# WHAT THIS TASK INVOLVES
Output the records exactly. Include every line.

[Recorded data]
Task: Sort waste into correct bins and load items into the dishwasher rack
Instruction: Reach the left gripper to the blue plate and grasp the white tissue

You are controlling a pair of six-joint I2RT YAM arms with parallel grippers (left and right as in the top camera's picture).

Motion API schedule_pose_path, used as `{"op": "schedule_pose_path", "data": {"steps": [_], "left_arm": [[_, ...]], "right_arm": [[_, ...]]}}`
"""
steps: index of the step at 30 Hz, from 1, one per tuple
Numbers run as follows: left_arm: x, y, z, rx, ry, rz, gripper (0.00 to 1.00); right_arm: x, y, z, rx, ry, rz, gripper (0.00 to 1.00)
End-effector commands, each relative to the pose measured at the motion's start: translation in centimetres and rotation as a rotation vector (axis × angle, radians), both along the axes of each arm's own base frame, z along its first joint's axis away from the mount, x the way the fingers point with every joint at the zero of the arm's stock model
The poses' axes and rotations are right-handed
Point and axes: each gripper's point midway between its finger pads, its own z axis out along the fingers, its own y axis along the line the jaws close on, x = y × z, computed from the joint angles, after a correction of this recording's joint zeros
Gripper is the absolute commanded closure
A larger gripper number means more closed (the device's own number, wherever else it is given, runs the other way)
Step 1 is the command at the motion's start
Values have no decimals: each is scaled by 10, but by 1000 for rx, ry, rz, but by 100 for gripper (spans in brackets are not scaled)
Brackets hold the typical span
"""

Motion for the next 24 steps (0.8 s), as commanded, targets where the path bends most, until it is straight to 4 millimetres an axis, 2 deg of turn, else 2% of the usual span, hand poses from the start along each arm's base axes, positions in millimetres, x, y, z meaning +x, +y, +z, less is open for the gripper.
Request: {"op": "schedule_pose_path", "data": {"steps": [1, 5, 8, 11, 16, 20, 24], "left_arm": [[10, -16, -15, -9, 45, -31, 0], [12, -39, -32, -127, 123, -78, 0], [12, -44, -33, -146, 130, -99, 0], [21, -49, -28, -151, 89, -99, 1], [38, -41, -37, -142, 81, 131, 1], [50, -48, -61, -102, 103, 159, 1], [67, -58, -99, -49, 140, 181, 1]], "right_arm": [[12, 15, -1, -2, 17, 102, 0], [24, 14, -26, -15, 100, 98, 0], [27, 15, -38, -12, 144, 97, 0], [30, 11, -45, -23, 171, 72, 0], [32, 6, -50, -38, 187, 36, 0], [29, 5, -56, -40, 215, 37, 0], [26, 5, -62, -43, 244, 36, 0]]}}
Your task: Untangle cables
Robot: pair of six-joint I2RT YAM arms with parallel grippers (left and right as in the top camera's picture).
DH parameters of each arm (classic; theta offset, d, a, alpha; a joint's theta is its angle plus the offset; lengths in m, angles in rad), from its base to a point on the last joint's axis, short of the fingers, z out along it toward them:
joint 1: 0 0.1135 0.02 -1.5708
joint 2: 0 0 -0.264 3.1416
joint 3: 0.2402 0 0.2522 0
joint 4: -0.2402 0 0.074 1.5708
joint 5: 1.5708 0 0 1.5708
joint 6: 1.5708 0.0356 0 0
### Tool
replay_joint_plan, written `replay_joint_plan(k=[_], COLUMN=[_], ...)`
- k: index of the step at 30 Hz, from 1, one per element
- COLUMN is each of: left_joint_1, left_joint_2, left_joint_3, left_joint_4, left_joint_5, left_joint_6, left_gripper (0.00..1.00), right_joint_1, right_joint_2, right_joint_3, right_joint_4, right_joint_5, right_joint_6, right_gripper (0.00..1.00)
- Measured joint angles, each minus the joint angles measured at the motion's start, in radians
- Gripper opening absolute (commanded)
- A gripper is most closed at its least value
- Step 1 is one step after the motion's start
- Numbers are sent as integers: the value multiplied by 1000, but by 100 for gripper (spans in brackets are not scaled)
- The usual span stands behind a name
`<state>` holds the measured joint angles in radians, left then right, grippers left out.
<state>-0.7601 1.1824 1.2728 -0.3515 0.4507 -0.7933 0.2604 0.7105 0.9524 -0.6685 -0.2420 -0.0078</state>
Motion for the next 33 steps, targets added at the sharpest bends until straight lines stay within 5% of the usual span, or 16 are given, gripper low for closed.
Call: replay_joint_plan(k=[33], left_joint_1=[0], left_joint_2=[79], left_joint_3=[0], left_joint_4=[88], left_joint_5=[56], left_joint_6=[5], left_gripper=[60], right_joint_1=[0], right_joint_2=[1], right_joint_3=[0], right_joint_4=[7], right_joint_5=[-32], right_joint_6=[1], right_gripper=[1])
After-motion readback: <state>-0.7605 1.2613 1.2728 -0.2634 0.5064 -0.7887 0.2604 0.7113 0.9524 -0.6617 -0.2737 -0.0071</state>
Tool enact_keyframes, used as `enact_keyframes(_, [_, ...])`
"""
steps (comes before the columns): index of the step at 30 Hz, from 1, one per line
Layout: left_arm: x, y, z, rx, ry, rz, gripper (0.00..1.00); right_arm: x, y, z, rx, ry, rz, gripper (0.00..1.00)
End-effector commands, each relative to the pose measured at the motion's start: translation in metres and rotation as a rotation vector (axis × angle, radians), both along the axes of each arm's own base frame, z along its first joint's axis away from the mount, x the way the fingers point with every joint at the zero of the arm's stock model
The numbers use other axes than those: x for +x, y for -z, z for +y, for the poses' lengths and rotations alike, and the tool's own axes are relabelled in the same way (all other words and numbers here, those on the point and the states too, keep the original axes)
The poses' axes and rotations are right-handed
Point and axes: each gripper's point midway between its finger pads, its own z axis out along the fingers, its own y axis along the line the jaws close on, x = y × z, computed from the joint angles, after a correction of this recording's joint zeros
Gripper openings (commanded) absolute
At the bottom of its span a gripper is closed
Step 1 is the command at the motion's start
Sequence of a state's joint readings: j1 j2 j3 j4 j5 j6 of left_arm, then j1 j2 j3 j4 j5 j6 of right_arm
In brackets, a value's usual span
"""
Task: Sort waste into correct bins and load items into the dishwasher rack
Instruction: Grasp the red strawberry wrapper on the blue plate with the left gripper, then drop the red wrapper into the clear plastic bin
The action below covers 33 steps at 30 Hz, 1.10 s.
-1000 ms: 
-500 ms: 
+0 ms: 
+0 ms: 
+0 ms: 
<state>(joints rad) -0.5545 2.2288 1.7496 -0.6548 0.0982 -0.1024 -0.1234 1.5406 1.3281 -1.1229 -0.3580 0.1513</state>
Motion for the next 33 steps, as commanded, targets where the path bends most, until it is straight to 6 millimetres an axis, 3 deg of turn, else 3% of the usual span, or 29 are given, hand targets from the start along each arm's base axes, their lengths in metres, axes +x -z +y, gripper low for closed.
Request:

# EXPECTED ANSWER
Task: Sort waste into correct bins and load items into the dishwasher rack
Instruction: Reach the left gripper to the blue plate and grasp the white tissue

You are controlling a pair of six-joint I2RT YAM arms with parallel grippers (left and right as in the top camera's picture).

Motion API schedule_pose_path, used as `{"op": "schedule_pose_path", "data": {"steps": [_], "left_arm": [[_, ...]], "right_arm": [[_, ...]]}}`
"""
steps: index of the step at 30 Hz, from 1, one per tuple
Numbers run as follows: left_arm: x, y, z, rx, ry, rz, gripper (0.00 to 1.00); right_arm: x, y, z, rx, ry, rz, gripper (0.00 to 1.00)
End-effector commands, each relative to the pose measured at the motion's start: translation in centimetres and rotation as a rotation vector (axis × angle, radians), both along the axes of each arm's own base frame, z along its first joint's axis away from the mount, x the way the fingers point with every joint at the zero of the arm's stock model
The poses' axes and rotations are right-handed
Point and axes: each gripper's point midway between its finger pads, its own z axis out along the fingers, its own y axis along the line the jaws close on, x = y × z, computed from the joint angles, after a correction of this recording's joint zeros
Gripper is the absolute commanded closure
A larger gripper number means more closed (the device's own number, wherever else it is given, runs the other way)
Step 1 is the command at the motion's start
Values have no decimals: each is scaled by 10, but by 1000 for rx, ry, rz, but by 100 for gripper (spans in brackets are not scaled)
Brackets hold the typical span
"""

Motion for the next 24 steps (0.8 s), as commanded, targets where the path bends most, until it is straight to 4 millimetres an axis, 2 deg of turn, else 2% of the usual span, hand poses from the start along each arm's base axes, positions in millimetres, x, y, z meaning +x, +y, +z, less is open for the gripper.
Request: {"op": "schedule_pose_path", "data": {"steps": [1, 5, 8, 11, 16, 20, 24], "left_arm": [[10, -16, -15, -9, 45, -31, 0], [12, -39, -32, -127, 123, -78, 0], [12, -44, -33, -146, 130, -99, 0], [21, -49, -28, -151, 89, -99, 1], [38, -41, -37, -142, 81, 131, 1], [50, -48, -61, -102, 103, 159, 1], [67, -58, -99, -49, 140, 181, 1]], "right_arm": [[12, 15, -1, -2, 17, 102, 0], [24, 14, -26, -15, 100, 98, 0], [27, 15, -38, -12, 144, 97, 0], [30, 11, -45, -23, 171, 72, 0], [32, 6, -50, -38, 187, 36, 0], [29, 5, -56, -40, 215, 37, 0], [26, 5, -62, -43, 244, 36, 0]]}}
Your task: Untangle cables
Robot: pair of six-joint I2RT YAM arms with parallel grippers (left and right as in the top camera's picture).
DH parameters of each arm (classic; theta offset, d, a, alpha; a joint's theta is its angle plus the offset; lengths in m, angles in rad), from its base to a point on the last joint's axis, short of the fingers, z out along it toward them:
joint 1: 0 0.1135 0.02 -1.5708
joint 2: 0 0 -0.264 3.1416
joint 3: 0.2402 0 0.2522 0
joint 4: -0.2402 0 0.074 1.5708
joint 5: 1.5708 0 0 1.5708
joint 6: 1.5708 0.0356 0 0
### Tool
replay_joint_plan, written `replay_joint_plan(k=[_], COLUMN=[_], ...)`
- k: index of the step at 30 Hz, from 1, one per element
- COLUMN is each of: left_joint_1, left_joint_2, left_joint_3, left_joint_4, left_joint_5, left_joint_6, left_gripper (0.00..1.00), right_joint_1, right_joint_2, right_joint_3, right_joint_4, right_joint_5, right_joint_6, right_gripper (0.00..1.00)
- Measured joint angles, each minus the joint angles measured at the motion's start, in radians
- Gripper opening absolute (commanded)
- A gripper is most closed at its least value
- Step 1 is one step after the motion's start
- Numbers are sent as integers: the value multiplied by 1000, but by 100 for gripper (spans in brackets are not scaled)
- The usual span stands behind a name
`<state>` holds the measured joint angles in radians, left then right, grippers left out.
<state>-0.7601 1.1824 1.2728 -0.3515 0.4507 -0.7933 0.2604 0.7105 0.9524 -0.6685 -0.2420 -0.0078</state>
Motion for the next 33 steps, targets added at the sharpest bends until straight lines stay within 5% of the usual span, or 16 are given, gripper low for closed.
Call: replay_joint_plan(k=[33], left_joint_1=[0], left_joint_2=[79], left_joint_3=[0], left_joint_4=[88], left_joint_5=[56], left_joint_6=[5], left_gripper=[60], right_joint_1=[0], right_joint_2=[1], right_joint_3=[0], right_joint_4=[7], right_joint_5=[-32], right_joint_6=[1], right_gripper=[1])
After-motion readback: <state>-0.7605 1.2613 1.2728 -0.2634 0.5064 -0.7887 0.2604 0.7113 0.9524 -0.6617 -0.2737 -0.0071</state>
Tool enact_keyframes, used as `enact_keyframes(_, [_, ...])`
"""
steps (comes before the columns): index of the step at 30 Hz, from 1, one per line
Layout: left_arm: x, y, z, rx, ry, rz, gripper (0.00..1.00); right_arm: x, y, z, rx, ry, rz, gripper (0.00..1.00)
End-effector commands, each relative to the pose measured at the motion's start: translation in metres and rotation as a rotation vector (axis × angle, radians), both along the axes of each arm's own base frame, z along its first joint's axis away from the mount, x the way the fingers point with every joint at the zero of the arm's stock model
The numbers use other axes than those: x for +x, y for -z, z for +y, for the poses' lengths and rotations alike, and the tool's own axes are relabelled in the same way (all other words and numbers here, those on the point and the states too, keep the original axes)
The poses' axes and rotations are right-handed
Point and axes: each gripper's point midway between its finger pads, its own z axis out along the fingers, its own y axis along the line the jaws close on, x = y × z, computed from the joint angles, after a correction of this recording's joint zeros
Gripper openings (commanded) absolute
At the bottom of its span a gripper is closed
Step 1 is the command at the motion's start
Sequence of a state's joint readings: j1 j2 j3 j4 j5 j6 of left_arm, then j1 j2 j3 j4 j5 j6 of right_arm
In brackets, a value's usual span
"""
Task: Sort waste into correct bins and load items into the dishwasher rack
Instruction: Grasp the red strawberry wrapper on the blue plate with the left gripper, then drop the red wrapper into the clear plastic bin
The action below covers 33 steps at 30 Hz, 1.10 s.
-1000 ms: 
-500 ms: 
+0 ms: 
+0 ms: 
+0 ms: 
<state>(joints rad) -0.5545 2.2288 1.7496 -0.6548 0.0982 -0.1024 -0.1234 1.5406 1.3281 -1.1229 -0.3580 0.1513</state>
Motion for the next 33 steps, as commanded, targets where the path bends most, until it is straight to 6 millimetres an axis, 3 deg of turn, else 3% of the usual span, or 29 are given, hand targets from the start along each arm's base axes, their lengths in metres, axes +x -z +y, gripper low for closed.
Request:

No more work is required for the exercise.